→ **Exercise directions**
Write out exactly what each line says, starting with the first line below and ending on the one with "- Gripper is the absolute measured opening".

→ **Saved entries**
• • • • • • •

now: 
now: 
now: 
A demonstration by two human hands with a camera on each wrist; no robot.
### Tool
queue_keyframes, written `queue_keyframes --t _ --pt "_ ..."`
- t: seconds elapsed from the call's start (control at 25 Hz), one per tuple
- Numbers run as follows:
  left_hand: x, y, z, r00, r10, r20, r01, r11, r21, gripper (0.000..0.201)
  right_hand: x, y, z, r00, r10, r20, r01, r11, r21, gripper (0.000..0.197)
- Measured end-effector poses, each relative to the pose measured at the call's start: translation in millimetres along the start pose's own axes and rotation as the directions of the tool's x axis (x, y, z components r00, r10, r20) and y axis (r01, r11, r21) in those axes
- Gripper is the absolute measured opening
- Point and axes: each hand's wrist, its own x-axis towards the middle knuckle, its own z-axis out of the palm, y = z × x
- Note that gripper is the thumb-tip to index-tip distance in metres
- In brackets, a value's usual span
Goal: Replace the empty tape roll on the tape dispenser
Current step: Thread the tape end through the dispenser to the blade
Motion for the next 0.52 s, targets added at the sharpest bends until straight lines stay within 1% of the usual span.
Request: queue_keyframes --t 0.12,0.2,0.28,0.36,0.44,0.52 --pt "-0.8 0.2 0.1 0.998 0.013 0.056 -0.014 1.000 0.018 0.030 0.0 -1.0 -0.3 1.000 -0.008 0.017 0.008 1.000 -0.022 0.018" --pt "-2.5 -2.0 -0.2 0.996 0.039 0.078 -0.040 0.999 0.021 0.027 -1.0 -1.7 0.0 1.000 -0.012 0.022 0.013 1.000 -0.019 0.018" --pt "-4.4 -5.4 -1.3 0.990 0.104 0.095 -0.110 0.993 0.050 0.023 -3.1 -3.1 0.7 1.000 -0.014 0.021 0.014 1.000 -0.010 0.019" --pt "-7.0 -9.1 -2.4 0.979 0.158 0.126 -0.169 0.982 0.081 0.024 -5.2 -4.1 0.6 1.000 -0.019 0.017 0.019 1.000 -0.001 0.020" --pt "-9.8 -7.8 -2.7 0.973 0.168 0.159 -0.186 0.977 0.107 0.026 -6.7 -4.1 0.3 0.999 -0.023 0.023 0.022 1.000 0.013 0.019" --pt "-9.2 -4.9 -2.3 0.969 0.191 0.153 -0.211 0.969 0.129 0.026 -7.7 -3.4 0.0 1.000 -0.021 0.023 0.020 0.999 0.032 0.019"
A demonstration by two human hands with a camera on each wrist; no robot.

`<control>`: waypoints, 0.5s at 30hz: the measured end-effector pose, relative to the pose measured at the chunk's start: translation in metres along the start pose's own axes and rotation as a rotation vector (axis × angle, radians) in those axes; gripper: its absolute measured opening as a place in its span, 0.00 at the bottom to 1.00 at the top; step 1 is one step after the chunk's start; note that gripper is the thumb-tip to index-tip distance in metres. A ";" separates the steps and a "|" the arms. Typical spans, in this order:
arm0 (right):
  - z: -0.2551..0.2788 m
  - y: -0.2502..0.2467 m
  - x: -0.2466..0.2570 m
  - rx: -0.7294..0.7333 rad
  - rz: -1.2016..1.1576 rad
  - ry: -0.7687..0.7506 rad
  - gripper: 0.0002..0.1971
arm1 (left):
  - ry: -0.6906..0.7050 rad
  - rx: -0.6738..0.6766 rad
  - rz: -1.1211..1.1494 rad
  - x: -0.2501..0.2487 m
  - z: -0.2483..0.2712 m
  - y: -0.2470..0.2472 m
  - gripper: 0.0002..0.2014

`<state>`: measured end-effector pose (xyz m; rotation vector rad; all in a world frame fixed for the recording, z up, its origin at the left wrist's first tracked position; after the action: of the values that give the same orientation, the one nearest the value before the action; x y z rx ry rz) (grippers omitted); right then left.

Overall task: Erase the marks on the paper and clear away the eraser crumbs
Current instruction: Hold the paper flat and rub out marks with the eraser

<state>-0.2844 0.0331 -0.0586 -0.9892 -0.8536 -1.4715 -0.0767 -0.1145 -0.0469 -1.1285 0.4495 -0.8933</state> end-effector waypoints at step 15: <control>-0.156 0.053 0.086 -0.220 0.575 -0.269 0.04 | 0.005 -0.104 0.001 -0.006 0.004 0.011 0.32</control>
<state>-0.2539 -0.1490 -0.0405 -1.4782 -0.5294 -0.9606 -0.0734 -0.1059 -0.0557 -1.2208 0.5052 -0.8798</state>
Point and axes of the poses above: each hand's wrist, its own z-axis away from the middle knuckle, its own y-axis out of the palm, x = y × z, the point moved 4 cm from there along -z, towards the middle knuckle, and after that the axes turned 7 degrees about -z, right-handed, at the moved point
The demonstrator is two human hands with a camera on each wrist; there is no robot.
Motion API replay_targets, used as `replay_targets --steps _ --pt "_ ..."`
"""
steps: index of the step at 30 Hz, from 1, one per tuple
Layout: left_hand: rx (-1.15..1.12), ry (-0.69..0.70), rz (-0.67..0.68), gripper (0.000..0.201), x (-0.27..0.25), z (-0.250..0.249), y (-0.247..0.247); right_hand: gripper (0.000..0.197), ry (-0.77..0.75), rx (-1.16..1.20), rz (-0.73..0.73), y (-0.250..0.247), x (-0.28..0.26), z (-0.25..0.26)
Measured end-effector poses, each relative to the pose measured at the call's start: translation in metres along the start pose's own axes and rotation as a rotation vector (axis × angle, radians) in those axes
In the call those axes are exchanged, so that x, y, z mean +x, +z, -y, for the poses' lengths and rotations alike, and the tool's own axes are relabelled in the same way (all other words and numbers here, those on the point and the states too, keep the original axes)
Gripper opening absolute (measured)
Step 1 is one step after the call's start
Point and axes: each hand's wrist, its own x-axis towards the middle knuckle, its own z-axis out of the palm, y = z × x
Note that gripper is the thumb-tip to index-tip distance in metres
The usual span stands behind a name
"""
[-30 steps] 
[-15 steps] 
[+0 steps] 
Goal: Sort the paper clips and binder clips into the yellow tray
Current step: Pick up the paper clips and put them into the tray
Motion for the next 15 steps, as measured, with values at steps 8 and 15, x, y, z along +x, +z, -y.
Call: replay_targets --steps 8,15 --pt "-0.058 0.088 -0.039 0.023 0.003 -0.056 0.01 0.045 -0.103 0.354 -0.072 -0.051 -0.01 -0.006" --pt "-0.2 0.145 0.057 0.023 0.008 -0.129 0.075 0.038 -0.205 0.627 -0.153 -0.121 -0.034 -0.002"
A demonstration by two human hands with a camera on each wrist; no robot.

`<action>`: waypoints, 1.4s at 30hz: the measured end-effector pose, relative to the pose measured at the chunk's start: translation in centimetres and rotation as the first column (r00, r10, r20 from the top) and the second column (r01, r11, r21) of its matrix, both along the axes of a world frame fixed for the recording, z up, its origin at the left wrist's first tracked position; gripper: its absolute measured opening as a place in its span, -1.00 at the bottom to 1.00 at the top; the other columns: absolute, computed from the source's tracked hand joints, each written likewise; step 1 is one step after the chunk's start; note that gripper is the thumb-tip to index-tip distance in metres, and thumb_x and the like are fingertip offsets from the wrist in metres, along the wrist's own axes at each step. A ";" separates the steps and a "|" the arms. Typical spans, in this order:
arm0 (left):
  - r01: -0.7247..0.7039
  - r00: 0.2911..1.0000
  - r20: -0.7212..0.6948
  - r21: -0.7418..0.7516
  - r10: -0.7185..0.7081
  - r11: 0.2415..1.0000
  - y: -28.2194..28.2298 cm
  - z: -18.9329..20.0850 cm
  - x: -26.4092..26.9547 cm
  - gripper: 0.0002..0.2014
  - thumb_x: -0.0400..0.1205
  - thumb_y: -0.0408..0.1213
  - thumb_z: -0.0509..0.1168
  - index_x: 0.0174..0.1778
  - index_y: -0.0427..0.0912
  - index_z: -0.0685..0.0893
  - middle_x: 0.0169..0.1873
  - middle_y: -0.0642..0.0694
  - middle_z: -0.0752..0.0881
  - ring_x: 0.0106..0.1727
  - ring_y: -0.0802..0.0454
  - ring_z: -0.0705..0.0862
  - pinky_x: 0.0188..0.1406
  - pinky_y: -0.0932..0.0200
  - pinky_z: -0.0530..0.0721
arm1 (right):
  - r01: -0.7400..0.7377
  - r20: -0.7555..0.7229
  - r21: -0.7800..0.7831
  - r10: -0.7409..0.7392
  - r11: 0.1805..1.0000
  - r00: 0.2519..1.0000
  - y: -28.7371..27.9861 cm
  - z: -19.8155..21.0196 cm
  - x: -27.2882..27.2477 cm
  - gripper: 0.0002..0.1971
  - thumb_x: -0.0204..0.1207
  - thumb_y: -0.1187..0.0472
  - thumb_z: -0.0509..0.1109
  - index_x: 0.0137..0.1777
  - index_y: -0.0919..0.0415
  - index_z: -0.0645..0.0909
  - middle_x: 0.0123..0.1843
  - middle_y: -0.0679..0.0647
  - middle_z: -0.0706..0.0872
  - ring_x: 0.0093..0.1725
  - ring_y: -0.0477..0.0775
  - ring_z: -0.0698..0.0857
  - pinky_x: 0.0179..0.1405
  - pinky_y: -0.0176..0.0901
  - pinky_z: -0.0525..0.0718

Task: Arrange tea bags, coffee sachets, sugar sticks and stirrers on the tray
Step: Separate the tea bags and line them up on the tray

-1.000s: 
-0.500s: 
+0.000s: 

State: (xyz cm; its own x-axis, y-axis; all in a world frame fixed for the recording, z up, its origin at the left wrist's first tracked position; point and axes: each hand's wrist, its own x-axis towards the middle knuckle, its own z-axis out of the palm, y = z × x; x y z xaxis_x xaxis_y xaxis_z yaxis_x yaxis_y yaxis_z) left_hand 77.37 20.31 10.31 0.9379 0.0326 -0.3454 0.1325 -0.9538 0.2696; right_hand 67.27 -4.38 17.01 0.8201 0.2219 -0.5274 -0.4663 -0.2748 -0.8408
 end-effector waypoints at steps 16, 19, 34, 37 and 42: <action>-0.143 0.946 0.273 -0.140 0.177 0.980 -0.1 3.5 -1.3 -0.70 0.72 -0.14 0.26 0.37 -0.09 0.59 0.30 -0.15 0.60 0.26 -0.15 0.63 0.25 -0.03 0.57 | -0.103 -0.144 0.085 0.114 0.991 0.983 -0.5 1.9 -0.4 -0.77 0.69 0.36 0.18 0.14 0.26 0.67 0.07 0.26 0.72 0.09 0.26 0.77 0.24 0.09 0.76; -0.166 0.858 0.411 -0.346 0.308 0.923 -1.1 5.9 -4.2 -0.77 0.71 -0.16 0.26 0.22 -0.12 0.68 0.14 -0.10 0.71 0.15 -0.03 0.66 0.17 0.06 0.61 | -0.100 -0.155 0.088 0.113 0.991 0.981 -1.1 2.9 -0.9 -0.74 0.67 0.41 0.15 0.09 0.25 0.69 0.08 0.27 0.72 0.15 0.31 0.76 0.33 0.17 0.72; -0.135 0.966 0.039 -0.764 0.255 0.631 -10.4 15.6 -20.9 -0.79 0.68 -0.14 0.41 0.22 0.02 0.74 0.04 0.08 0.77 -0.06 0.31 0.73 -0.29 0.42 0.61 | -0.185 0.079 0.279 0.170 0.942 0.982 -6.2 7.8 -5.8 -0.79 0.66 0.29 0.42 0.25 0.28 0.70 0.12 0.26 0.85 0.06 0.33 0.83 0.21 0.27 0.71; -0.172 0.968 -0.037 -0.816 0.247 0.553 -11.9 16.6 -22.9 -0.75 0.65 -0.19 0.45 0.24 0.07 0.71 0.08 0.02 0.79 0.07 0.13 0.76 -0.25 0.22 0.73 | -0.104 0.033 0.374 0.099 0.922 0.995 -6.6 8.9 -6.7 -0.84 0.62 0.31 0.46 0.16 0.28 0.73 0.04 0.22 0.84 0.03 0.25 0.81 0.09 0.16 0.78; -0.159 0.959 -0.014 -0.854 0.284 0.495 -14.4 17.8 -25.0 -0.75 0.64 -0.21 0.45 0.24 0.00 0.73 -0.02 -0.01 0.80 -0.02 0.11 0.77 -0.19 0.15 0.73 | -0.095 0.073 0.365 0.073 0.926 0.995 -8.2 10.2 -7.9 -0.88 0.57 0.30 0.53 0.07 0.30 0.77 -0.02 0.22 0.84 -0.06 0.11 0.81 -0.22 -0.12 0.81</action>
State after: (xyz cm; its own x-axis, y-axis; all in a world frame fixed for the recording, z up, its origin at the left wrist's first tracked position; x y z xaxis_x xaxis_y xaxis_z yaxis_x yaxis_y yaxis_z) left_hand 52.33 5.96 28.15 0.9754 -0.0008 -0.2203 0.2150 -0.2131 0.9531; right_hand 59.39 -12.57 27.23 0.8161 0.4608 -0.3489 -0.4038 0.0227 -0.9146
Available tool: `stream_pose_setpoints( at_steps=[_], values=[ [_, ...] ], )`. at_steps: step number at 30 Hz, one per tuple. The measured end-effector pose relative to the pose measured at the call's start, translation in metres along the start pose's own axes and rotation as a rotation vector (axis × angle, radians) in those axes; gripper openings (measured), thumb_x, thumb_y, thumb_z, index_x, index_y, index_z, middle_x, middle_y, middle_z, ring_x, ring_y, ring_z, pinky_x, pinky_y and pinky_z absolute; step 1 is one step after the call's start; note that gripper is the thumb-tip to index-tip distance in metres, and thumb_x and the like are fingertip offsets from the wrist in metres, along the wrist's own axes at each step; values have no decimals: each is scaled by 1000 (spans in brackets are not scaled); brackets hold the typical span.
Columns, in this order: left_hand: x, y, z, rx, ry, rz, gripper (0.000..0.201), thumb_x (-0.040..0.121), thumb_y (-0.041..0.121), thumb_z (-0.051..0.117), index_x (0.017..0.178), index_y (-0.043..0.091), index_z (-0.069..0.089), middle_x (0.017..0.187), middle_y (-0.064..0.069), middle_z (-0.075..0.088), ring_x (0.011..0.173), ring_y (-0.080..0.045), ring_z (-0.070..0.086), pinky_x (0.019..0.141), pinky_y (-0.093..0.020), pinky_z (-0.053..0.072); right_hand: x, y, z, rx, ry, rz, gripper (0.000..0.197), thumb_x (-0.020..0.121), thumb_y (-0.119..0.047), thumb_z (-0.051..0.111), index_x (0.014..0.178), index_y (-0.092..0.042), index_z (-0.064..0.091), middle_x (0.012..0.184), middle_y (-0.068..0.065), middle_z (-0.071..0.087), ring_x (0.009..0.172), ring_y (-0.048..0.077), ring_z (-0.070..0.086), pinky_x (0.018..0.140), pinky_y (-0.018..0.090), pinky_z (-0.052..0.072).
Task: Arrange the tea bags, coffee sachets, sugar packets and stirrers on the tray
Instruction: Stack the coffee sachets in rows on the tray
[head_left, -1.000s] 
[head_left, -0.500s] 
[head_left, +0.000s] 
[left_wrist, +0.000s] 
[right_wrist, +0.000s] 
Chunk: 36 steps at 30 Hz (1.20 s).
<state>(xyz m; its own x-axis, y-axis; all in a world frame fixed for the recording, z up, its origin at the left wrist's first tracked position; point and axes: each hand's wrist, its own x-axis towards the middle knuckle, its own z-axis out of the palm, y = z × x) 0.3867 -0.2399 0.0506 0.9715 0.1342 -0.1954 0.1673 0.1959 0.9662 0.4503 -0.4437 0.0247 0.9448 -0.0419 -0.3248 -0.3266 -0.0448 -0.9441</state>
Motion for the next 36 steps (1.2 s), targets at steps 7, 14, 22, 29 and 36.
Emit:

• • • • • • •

→ **Solution for this exercise**
now: 
now: 
now: 
A demonstration by two human hands with a camera on each wrist; no robot.
### Tool
queue_keyframes, written `queue_keyframes --t _ --pt "_ ..."`
- t: seconds elapsed from the call's start (control at 25 Hz), one per tuple
- Numbers run as follows:
  left_hand: x, y, z, r00, r10, r20, r01, r11, r21, gripper (0.000..0.201)
  right_hand: x, y, z, r00, r10, r20, r01, r11, r21, gripper (0.000..0.197)
- Measured end-effector poses, each relative to the pose measured at the call's start: translation in millimetres along the start pose's own axes and rotation as the directions of the tool's x axis (x, y, z components r00, r10, r20) and y axis (r01, r11, r21) in those axes
- Gripper is the absolute measured opening

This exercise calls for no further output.